(Saved data entries)
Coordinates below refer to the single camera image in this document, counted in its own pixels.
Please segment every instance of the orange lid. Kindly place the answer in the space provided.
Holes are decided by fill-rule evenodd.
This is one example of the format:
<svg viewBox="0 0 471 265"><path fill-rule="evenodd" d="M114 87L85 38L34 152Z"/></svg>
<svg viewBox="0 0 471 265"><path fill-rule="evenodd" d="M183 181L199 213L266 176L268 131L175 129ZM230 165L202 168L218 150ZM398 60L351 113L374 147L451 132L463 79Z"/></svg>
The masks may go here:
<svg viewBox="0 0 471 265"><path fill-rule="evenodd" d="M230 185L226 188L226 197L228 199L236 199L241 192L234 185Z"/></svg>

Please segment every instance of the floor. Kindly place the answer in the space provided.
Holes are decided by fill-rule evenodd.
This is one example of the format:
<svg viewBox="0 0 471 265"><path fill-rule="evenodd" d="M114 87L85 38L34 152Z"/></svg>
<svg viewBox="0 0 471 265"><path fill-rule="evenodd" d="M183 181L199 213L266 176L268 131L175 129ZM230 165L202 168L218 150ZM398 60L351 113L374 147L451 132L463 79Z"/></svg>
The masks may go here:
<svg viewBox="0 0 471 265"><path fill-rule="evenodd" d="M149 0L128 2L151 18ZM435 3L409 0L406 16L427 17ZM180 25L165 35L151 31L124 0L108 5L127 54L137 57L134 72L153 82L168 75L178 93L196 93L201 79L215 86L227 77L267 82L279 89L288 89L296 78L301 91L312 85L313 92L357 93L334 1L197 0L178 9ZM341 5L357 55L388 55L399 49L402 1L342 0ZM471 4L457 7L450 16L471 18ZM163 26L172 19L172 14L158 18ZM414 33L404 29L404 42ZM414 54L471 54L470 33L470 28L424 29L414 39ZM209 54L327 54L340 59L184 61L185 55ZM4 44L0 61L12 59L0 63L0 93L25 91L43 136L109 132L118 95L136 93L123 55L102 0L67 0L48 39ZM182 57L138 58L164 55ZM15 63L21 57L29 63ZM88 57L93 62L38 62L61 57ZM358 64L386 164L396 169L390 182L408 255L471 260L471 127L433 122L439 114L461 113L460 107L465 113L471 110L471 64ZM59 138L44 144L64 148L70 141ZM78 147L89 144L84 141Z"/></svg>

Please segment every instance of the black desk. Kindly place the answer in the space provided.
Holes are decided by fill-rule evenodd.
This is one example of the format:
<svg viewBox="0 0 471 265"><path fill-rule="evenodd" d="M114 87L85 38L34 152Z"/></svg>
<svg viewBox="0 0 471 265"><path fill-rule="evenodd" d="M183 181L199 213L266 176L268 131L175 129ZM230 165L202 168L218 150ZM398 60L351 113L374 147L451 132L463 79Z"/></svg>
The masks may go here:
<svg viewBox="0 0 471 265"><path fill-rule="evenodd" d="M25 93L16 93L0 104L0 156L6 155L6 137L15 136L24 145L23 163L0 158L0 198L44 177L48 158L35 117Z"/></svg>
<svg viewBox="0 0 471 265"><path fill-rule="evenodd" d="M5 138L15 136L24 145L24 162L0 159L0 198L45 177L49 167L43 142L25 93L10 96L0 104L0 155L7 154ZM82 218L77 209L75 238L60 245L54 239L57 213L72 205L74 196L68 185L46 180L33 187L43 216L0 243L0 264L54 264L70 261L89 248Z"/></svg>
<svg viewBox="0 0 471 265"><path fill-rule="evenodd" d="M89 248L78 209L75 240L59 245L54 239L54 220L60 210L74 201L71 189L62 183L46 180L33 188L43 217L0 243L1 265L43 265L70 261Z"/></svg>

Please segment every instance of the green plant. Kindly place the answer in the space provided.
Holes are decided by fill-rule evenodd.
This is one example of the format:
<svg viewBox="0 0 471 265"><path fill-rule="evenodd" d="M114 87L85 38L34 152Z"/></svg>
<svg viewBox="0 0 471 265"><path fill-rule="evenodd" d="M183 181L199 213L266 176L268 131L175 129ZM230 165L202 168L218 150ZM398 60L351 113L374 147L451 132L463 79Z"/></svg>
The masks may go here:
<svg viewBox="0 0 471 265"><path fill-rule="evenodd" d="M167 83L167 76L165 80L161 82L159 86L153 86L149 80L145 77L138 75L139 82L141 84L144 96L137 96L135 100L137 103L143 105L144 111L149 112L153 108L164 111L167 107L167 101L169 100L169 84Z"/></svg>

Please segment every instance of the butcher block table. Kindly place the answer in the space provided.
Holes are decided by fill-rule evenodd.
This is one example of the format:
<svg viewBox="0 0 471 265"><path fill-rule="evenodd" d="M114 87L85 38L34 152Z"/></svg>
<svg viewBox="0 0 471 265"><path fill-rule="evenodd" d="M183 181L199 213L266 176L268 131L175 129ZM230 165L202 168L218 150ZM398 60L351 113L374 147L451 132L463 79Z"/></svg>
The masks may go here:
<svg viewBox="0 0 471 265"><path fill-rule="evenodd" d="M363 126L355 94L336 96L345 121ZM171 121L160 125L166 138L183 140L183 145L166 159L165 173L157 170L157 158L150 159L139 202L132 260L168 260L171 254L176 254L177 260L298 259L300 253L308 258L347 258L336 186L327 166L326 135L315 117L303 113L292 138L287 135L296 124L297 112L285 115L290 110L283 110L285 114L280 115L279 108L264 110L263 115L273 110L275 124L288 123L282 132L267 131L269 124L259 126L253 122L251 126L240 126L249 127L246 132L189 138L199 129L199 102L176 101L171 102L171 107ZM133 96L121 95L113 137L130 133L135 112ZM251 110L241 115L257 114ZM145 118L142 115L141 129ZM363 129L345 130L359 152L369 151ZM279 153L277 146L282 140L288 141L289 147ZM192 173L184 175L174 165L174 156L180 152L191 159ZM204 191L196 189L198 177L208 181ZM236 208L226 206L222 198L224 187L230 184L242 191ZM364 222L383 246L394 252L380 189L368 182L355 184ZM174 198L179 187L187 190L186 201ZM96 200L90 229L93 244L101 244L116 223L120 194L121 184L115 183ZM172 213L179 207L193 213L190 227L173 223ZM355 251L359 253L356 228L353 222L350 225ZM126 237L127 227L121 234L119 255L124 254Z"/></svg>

#### [Work item]
From the records above, count the lines that contain "Kindly". Only the number should be written.

#### [Solution to this problem]
5